● REQUIRED WORK: Please report how many lines in the data below contain "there". Nothing besides the number should be written.

● DATASET EXCERPT:
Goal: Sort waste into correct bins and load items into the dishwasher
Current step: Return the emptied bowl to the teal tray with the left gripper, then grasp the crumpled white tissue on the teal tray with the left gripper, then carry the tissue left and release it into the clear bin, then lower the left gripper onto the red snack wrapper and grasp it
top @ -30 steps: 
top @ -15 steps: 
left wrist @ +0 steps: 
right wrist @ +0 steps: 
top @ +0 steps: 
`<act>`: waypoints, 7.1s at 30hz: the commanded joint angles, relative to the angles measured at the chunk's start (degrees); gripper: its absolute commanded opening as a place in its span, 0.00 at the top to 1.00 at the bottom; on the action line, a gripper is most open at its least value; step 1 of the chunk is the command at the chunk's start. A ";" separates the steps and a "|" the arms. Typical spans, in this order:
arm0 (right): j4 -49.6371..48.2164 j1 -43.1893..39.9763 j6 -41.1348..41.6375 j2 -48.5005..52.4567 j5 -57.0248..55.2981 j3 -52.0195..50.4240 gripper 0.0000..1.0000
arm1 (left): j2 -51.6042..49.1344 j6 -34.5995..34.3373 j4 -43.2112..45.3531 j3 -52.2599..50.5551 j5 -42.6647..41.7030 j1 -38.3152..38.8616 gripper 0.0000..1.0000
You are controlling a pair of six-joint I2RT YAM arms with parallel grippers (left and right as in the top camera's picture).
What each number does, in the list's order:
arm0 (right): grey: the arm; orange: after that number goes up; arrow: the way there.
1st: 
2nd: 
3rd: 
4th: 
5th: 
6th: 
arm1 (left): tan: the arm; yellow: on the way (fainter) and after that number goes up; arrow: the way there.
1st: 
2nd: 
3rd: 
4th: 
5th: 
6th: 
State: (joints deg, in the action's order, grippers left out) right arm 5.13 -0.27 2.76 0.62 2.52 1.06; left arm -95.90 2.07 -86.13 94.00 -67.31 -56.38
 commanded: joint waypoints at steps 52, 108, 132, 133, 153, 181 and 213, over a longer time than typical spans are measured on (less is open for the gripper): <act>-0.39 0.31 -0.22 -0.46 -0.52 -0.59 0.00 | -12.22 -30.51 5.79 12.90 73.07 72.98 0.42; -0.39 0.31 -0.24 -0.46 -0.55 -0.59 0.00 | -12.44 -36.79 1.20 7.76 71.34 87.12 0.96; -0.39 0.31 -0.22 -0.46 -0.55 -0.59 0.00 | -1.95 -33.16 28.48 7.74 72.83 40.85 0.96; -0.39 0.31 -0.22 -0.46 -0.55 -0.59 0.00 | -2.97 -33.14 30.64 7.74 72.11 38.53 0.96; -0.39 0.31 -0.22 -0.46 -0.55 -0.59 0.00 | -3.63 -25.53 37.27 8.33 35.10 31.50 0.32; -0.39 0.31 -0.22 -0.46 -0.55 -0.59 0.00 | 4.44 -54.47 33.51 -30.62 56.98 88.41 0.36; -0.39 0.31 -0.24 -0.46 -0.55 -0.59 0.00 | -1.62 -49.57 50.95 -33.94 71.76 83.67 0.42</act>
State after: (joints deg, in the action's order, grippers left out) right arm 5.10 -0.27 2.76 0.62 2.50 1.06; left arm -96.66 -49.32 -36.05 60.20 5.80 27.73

● TASK RESULT: 2